Two years later, at just 19, Benson was out with renowned soul-jazz organist Jack McDuff playing at the beloved San Francisco Jazz Workshop when he ran into Montgomery again. “He said ‘haven’t I seen you before? I knew you could do it!.’ I had fallen in love with jazz,” Benson remembers. Poetically, Benson would go on to be viewed in the public eye as the successor to Montgomery’s brother, Wes Montgomery, a giant in jazz with a passion for the lyrical and the virtuosic who died too soon at just 45 in 1968.
The Wes Montgomery comparison is one Benson is proud of—his 1964 debut was released as The New Boss Guitar in tribute to Montgomery’s beloved record Boss Guitar. However, Benson would go on to become an innovator with his own distinct approach to the guitar brimming with formidable chops, jeweled melodies, and harmonic sophistication.
Benson’s early career gained prime visibility through his association with legendary producer and A&R person John Hammond Sr. (Benny Goodman, Bob Dylan, Bruce Springsteen, Aretha Franklin, among others). Hammond produced two of Benson’s CBS albums. Next, Benson signed to Creed Taylor’s jazz label, CTI Records. Taylor had commercial instincts and a musician’s heart. He is the producer often credited as starting America’s 1960s bossa nova craze, and Benson’s output on the CITI label was successful and wildly adventurous.

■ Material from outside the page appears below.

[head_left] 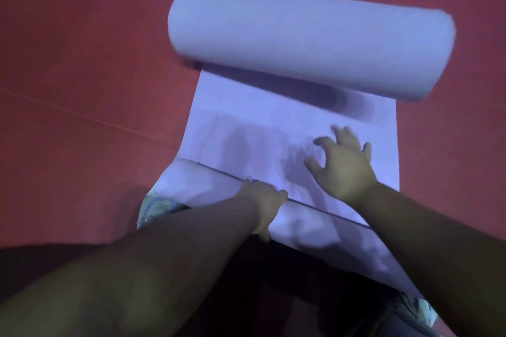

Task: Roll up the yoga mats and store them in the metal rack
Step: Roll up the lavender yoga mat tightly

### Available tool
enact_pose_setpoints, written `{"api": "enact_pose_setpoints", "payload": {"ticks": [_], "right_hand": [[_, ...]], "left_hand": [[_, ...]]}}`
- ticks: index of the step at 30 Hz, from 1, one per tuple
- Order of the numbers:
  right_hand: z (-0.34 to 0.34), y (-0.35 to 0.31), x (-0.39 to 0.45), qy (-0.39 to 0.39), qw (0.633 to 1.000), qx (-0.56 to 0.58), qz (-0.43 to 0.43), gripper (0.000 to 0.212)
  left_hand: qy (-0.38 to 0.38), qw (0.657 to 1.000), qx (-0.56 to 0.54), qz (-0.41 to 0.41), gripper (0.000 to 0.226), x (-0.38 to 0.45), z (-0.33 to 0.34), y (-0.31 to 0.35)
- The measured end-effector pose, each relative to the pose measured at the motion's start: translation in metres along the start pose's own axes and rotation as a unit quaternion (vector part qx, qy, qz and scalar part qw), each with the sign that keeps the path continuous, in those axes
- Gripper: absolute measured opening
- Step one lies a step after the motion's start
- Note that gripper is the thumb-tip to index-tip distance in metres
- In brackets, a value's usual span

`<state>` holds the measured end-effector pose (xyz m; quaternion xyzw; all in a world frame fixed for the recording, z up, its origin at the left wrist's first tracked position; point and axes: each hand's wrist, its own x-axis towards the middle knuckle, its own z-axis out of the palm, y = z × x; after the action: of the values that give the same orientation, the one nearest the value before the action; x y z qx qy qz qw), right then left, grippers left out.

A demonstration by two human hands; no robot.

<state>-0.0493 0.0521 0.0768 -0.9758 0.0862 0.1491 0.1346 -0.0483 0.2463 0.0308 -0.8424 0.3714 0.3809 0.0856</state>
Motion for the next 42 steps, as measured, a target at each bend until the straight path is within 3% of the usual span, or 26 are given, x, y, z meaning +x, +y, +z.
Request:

His funky 1974 release, Bad Benson, climbed to the top spot in the Billboard jazz chart, and during this time he expanded his repertoire through recording songs by the Beatles and Jefferson Airplane, while also working with jazz giants such as Freddie Hubbard and Stanley Turrentine.
His public platform, however, came with Breezin’ produced by Tommy LiPuma. The album became the household jazz album of the late 1970s and beyond. It soared up to the charts on the wings of the hit “This Masquerade” which featured the guitarist singing a tender lead vocal and scatting along with his solo break. Story goes, the Leon Russell soul-pop gem wasn’t intended to be on the album, and was recorded only once and almost as an aside during the sessions as he and LiPuma debated the bold move of putting a vocal on an instrumental album. The gamble worked, and launched Benson into the pop and modern music firmament, bridging his jazz career with his pure love of music in all of its forms.

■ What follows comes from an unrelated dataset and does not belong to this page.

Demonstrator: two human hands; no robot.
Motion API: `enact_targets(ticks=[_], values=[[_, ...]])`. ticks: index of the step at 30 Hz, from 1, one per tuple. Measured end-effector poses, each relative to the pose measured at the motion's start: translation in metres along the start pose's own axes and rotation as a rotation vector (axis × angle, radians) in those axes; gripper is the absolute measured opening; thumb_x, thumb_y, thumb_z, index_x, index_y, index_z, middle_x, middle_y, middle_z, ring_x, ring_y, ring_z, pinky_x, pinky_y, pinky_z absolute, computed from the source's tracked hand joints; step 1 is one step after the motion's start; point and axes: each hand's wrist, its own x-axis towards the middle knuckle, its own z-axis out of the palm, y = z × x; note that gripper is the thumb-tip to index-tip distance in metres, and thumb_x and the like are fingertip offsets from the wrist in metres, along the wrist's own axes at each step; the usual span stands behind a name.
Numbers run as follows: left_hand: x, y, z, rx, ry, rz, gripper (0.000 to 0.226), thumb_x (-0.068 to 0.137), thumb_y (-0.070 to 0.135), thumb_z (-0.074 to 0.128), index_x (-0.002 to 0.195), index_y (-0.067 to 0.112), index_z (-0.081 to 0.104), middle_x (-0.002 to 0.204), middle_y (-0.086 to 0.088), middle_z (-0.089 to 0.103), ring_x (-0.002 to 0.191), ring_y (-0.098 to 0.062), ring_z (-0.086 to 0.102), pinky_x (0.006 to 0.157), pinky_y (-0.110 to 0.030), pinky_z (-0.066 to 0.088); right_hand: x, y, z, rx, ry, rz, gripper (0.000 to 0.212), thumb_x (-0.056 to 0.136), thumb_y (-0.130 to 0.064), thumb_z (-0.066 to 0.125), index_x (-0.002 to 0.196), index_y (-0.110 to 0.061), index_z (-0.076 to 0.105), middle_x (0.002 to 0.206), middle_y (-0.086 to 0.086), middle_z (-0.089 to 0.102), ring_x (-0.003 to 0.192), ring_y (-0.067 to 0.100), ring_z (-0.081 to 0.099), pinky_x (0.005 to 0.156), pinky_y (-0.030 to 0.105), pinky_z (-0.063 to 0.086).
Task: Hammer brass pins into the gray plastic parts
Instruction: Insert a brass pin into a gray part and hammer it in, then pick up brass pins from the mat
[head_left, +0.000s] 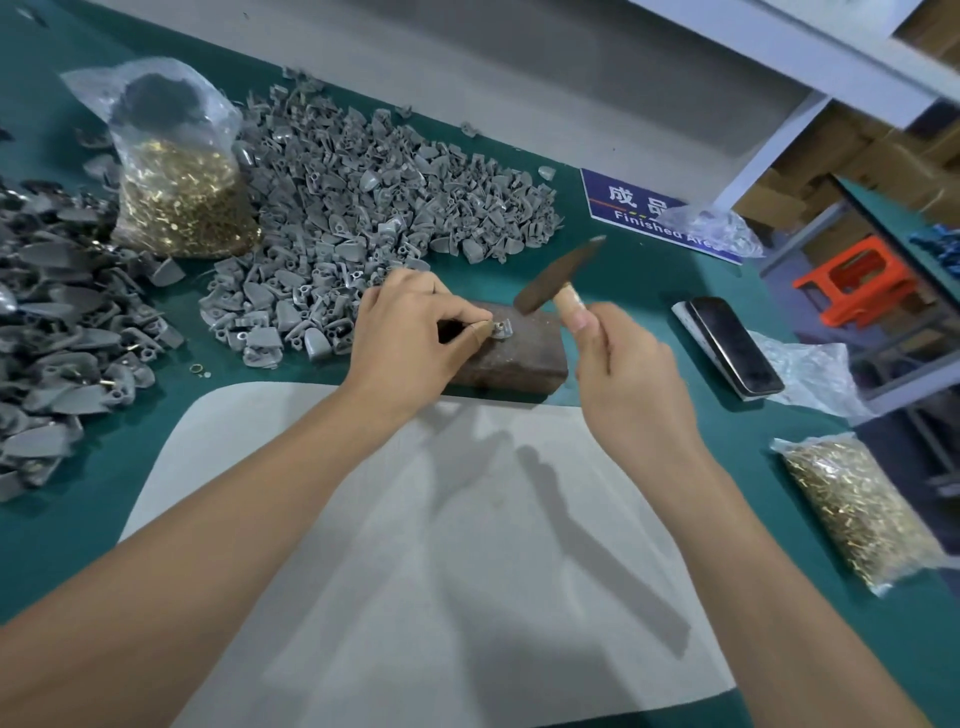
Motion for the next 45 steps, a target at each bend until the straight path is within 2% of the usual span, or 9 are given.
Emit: enact_targets(ticks=[2,5,8,13,18,21,24,33,45], values=[[0.0,0.0,0.0,-0.009,-0.003,0.006,0.009,0.087,0.042,0.077,0.094,0.036,0.08,0.08,0.014,0.051,0.094,-0.012,0.045,0.079,-0.03,0.023,0.0,-0.001,-0.001,0.047,0.031,-0.007,0.033,0.11,-0.042,0.031,0.096,-0.02,0.053,0.067,0.002,0.054,0.068,0.035,0.05,0.058,0.043,0.038],[0.0,0.002,-0.001,0.004,-0.002,-0.003,0.01,0.087,0.042,0.078,0.095,0.037,0.08,0.082,0.012,0.053,0.096,-0.014,0.046,0.08,-0.031,0.025,0.004,-0.003,-0.003,-0.057,-0.113,-0.014,0.036,0.11,-0.043,0.031,0.086,-0.021,0.047,0.067,0.0,0.052,0.069,0.032,0.049,0.056,0.041,0.034],[0.0,0.001,0.0,-0.015,-0.001,0.01,0.009,0.088,0.041,0.077,0.095,0.036,0.08,0.082,0.012,0.053,0.097,-0.015,0.047,0.081,-0.032,0.025,0.006,-0.002,-0.006,0.016,0.002,-0.031,0.036,0.11,-0.041,0.032,0.089,-0.019,0.05,0.065,0.0,0.051,0.066,0.031,0.047,0.056,0.043,0.033],[0.001,0.0,0.0,-0.025,-0.017,-0.015,0.01,0.088,0.042,0.076,0.097,0.039,0.079,0.08,0.016,0.049,0.098,-0.012,0.044,0.085,-0.034,0.028,0.005,0.007,-0.008,-0.106,-0.101,-0.03,0.035,0.109,-0.048,0.032,0.09,-0.025,0.052,0.065,-0.005,0.05,0.068,0.026,0.046,0.056,0.037,0.03],[0.0,-0.001,0.001,-0.039,-0.027,-0.031,0.012,0.09,0.042,0.074,0.099,0.037,0.079,0.086,0.009,0.058,0.103,-0.016,0.047,0.089,-0.036,0.03,-0.024,0.022,-0.006,-0.025,-0.049,-0.168,0.032,0.1,-0.058,0.033,0.122,-0.045,0.053,0.077,-0.014,0.063,0.075,0.018,0.058,0.064,0.036,0.046],[0.0,0.0,0.0,-0.043,-0.028,-0.041,0.011,0.09,0.044,0.073,0.099,0.04,0.078,0.088,0.009,0.06,0.104,-0.014,0.046,0.089,-0.037,0.03,-0.042,0.037,-0.001,-0.112,-0.005,-0.349,0.03,0.101,-0.052,0.049,0.124,-0.04,0.065,0.098,-0.018,0.07,0.086,0.006,0.062,0.066,0.032,0.049],[0.0,-0.001,-0.001,-0.059,-0.023,-0.038,0.01,0.09,0.044,0.073,0.098,0.039,0.078,0.09,0.009,0.061,0.105,-0.014,0.047,0.091,-0.039,0.033,-0.054,0.052,0.012,-0.117,-0.022,-0.465,0.024,0.101,-0.039,0.063,0.122,-0.03,0.072,0.103,-0.011,0.065,0.086,0.015,0.063,0.068,0.038,0.051],[0.0,0.002,-0.005,-0.077,-0.065,-0.041,0.01,0.09,0.043,0.073,0.097,0.037,0.077,0.09,0.008,0.062,0.105,-0.017,0.048,0.097,-0.048,0.04,-0.057,0.061,0.035,-0.009,-0.016,-0.377,0.023,0.094,-0.041,0.07,0.115,-0.031,0.073,0.095,-0.01,0.056,0.089,0.018,0.053,0.081,0.042,0.046],[0.013,0.022,-0.022,0.236,-0.266,-0.029,0.012,0.093,0.043,0.068,0.102,0.039,0.076,0.098,0.009,0.067,0.108,-0.027,0.055,0.097,-0.052,0.045,-0.065,0.056,0.031,0.057,0.065,-0.338,0.028,0.092,-0.041,0.071,0.112,-0.021,0.074,0.097,-0.005,0.063,0.093,0.021,0.058,0.086,0.04,0.043]])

Benson had further success with the breakthrough pop album Give Me The Night, produced by Quincy Jones, and boasting the monster Rod Temperton hit “Give Me The Night.” The song launched Benson into the pop and R&B Top 10 charts, and opened the door for many other hit vocal singles, including "Love All the Hurt Away," "Turn Your Love Around," "Inside Love," "Lady Love Me," "20/20," "Shiver," and "Kisses in the Moonlight." Along the way, he earned three other platinum LPs and two gold albums. Benson’s time with Quincy Jones encouraged him to explore rediscover his love for singing, and his passion vocalists such as Nat Cole, Ray Charles and Donny Hathaway.

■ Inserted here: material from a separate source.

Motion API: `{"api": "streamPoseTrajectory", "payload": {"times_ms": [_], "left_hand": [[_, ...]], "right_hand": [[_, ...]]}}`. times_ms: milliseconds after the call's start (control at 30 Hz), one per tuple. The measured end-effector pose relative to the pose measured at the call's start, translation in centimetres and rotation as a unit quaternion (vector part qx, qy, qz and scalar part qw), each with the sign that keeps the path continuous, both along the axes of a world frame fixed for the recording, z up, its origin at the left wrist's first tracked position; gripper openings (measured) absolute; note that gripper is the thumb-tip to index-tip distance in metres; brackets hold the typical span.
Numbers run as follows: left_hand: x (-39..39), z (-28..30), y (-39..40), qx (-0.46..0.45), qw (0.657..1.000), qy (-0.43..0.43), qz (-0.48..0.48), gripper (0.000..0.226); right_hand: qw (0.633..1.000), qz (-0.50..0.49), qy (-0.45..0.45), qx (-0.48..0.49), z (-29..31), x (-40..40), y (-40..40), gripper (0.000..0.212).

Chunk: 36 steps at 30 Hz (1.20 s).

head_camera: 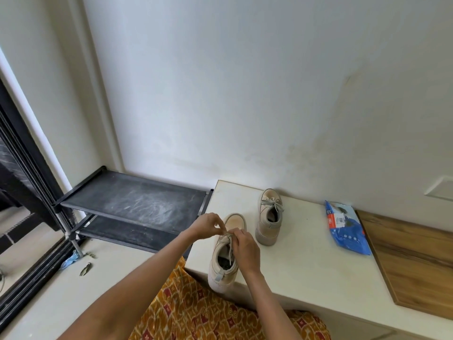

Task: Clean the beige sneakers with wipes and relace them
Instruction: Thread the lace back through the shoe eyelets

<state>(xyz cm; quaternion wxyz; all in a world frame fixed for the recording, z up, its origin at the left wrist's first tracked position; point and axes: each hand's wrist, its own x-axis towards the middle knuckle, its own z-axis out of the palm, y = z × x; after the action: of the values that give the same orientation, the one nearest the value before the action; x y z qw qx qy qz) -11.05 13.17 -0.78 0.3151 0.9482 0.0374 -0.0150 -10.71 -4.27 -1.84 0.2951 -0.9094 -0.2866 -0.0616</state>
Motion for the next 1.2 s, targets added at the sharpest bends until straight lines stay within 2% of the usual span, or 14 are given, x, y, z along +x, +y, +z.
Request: {"api": "streamPoseTrajectory", "payload": {"times_ms": [100, 233, 333, 433, 567, 667, 767, 933, 1033, 1133, 1200], "left_hand": [[-0.5, -0.9, -0.3, -0.084, 0.992, -0.013, 0.093, 0.012], [-1.3, -2.2, -0.9, -0.133, 0.979, -0.045, 0.151, 0.031], [-2.3, -2.0, -1.0, -0.18, 0.963, -0.036, 0.198, 0.032], [-4.1, -1.7, -1.2, -0.24, 0.959, 0.01, 0.15, 0.036], [-5.0, -2.4, -2.4, -0.305, 0.949, 0.012, 0.082, 0.023], [-4.6, -2.0, -2.9, -0.371, 0.922, -0.016, 0.109, 0.019], [-4.3, -1.4, -3.2, -0.463, 0.875, -0.029, 0.141, 0.016], [-4.5, -1.7, -3.4, -0.541, 0.825, 0.009, 0.16, 0.009], [-4.5, -1.6, -3.0, -0.521, 0.839, 0.047, 0.151, 0.009], [-4.6, -1.3, -2.5, -0.446, 0.885, 0.066, 0.119, 0.015], [-4.5, -1.0, -2.6, -0.393, 0.913, 0.038, 0.098, 0.025]], "right_hand": [[1.0, 0.003, 0.0, 0.0, 0.0, -0.1, 0.0, 0.022], [1.0, 0.003, 0.003, 0.001, -0.1, 0.0, -0.1, 0.022], [1.0, 0.0, 0.001, -0.003, 0.0, -0.1, 0.0, 0.022], [1.0, -0.003, 0.0, -0.002, 0.0, -0.1, 0.1, 0.023], [1.0, -0.007, -0.003, -0.013, 0.1, -0.2, 0.1, 0.024], [1.0, -0.005, -0.005, -0.025, 0.3, -0.1, 0.0, 0.025], [0.999, 0.007, -0.018, -0.038, 0.4, -0.1, -0.1, 0.025], [0.999, 0.007, -0.021, -0.044, 0.3, -0.2, -0.2, 0.028], [0.999, 0.003, -0.019, -0.051, 0.3, -0.3, -0.3, 0.027], [0.998, 0.006, -0.001, -0.06, 0.2, 0.0, -0.1, 0.026], [0.997, 0.019, 0.072, -0.007, 0.2, 0.4, -0.4, 0.022]]}}
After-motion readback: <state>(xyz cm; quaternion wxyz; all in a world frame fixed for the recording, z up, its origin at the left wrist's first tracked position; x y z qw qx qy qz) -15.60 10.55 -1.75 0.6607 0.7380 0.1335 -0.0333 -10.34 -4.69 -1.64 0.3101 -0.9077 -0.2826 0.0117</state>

Today, Benson remains a hard-bitten jazz musician with a sweet tooth for ear candy, and a joyful musical wanderlust always searching for that perfect melody or an undeniable groove. Decades in, he is still in demand as an artist, performer, and collaborator—people remain hungry for that elusive Benson sound. Assessing a career that spans genres and eras, Benson remains honest about his longevity. He says: “Nobody can stay one way for 30 years. I’ve always tried to let my experience show itself. You learn, you change.”